» **What is being asked**: Starting at the line with "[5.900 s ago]", retype every line through the end of the listing exactly as written, and nothing before it.
+++
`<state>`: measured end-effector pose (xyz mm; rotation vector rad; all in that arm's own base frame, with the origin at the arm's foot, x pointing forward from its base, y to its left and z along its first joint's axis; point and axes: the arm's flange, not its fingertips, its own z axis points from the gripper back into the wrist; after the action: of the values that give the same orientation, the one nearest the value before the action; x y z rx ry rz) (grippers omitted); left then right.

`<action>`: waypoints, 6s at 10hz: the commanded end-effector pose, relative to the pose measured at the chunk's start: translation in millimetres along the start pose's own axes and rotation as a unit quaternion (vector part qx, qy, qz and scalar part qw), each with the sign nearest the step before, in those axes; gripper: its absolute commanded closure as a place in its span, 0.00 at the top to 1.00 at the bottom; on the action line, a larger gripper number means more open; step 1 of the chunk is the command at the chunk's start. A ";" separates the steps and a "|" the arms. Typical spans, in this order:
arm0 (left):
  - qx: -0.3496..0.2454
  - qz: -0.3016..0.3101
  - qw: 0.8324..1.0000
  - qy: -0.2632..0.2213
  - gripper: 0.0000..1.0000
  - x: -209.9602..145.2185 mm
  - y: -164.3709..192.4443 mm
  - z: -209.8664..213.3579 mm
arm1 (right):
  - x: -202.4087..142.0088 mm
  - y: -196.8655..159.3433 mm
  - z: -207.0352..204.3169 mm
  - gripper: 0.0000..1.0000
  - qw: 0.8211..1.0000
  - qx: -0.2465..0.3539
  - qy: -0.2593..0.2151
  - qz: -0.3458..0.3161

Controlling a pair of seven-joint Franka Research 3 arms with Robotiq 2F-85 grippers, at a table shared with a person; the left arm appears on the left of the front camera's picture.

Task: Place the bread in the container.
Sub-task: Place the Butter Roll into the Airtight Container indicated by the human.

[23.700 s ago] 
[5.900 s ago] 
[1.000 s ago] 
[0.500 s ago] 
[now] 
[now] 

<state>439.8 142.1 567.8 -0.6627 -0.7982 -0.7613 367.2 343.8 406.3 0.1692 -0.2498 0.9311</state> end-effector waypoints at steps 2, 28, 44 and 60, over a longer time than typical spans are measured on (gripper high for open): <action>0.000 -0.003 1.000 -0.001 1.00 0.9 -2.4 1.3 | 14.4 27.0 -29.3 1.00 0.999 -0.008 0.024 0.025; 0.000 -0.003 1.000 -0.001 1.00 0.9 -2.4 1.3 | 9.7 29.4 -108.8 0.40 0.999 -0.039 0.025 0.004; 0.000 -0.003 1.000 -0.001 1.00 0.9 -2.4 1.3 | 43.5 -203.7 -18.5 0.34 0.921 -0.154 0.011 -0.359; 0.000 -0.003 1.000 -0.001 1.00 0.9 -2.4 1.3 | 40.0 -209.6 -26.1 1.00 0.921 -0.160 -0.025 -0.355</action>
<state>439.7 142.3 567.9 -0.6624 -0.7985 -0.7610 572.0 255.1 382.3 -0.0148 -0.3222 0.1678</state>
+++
» **Solution for this exercise**:
[5.900 s ago] 
[1.000 s ago] 
[0.500 s ago] 
[now] 
[now] 

<state>439.8 142.1 567.8 -0.6627 -0.7982 -0.7613 367.2 343.8 406.3 0.1692 -0.2498 0.9311</state> end-effector waypoints at steps 2, 28, 44 and 60, over a longer time than typical spans are measured on (gripper high for open): <action>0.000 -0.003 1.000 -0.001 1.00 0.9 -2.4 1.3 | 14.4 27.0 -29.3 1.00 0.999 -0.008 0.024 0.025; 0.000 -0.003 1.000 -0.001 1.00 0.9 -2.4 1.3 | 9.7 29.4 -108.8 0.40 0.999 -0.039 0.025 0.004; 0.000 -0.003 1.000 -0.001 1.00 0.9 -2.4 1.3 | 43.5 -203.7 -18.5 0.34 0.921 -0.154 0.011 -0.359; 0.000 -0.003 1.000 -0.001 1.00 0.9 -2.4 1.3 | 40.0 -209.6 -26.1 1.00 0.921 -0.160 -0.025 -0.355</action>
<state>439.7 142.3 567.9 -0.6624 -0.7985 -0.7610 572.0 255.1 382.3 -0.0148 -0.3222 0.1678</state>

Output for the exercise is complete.